• [Required work]: All of the data is to be printed exactly, though the images must be left off.

_ _ _ _

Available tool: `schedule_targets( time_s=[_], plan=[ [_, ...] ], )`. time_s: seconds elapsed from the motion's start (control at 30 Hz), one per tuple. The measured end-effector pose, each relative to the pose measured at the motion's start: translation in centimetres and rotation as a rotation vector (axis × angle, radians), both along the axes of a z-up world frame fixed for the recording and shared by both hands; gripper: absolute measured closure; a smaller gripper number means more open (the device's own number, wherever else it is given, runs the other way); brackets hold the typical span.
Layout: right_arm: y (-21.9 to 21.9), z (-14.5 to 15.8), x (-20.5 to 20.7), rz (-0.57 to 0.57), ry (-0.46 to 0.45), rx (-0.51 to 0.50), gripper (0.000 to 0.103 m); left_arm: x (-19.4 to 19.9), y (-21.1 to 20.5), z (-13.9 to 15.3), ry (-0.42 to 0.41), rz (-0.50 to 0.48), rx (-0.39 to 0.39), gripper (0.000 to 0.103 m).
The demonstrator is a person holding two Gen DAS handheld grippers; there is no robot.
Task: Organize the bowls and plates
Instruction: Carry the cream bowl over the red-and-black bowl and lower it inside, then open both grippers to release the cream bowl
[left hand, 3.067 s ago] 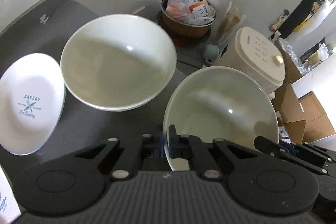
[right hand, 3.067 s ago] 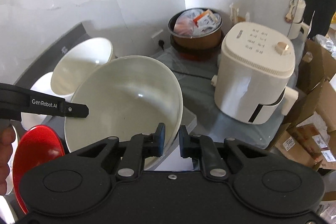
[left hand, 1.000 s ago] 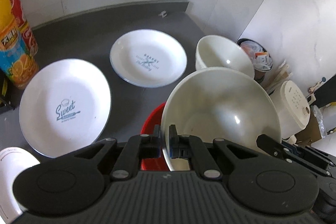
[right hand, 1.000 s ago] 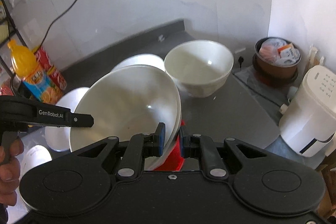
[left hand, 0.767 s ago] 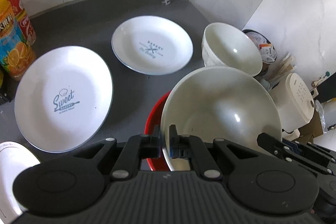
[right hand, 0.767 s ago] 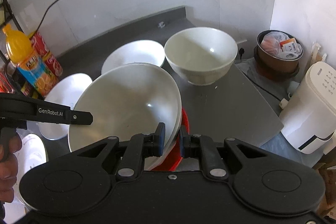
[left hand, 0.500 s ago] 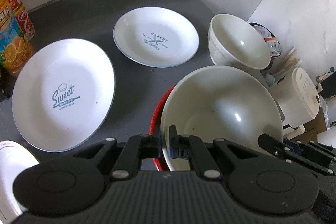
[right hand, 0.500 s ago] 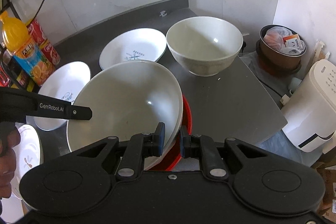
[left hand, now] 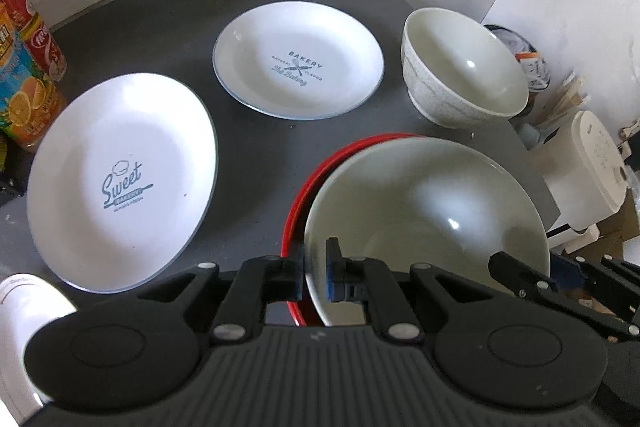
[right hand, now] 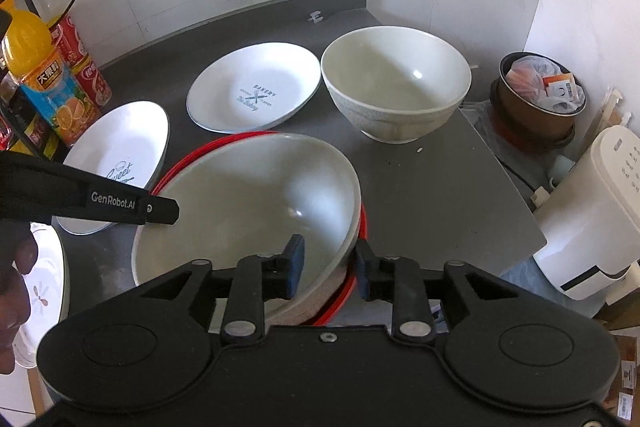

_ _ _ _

• [Solution for this exercise]:
Available tool: `schedule_targets( time_s=[_], plan=[ [_, ...] ], )`. time_s: seconds elapsed from the motion's start (control at 30 Hz), one per tuple. The measured end-effector pose, each relative to the pose measured at the motion's start: translation in centimetres and rotation as a rotation vector (axis × angle, radians), both along the axes of a z-up world frame fixed for the recording and shared by both hands; gripper: absolute measured closure; a smaller gripper number means more open (the device's own number, wherever else it is given, runs the other way); brackets hold the typical span.
Layout: right_arm: y (-21.9 to 21.9), z (-14.5 to 15.8), x (-20.5 to 20.7), rz (-0.57 to 0.57), ry (-0.46 to 0.45), rx (-0.51 to 0.50), gripper (0.000 to 0.103 m); left_arm: x (-19.4 to 19.9), y (-21.1 to 20.5), z (-13.9 to 15.3), ry (-0.42 to 0.41), rz (-0.50 to 0.48), rx (-0.39 to 0.39), gripper (0.000 to 0.103 m).
The demonstrator is a person holding two Gen DAS handheld grippers; there is no robot.
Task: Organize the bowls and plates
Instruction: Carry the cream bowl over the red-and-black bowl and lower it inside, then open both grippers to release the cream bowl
[left hand, 3.067 s ago] 
[right hand, 3.067 s ago] 
[left hand, 1.000 s ago] 
[right hand, 1.000 s ago] 
[left hand, 0.767 s ago] 
[right hand, 0.767 s ago] 
[left hand, 0.500 s ago] 
[right hand, 0.500 s ago] 
[left hand, now] 
[right hand, now] 

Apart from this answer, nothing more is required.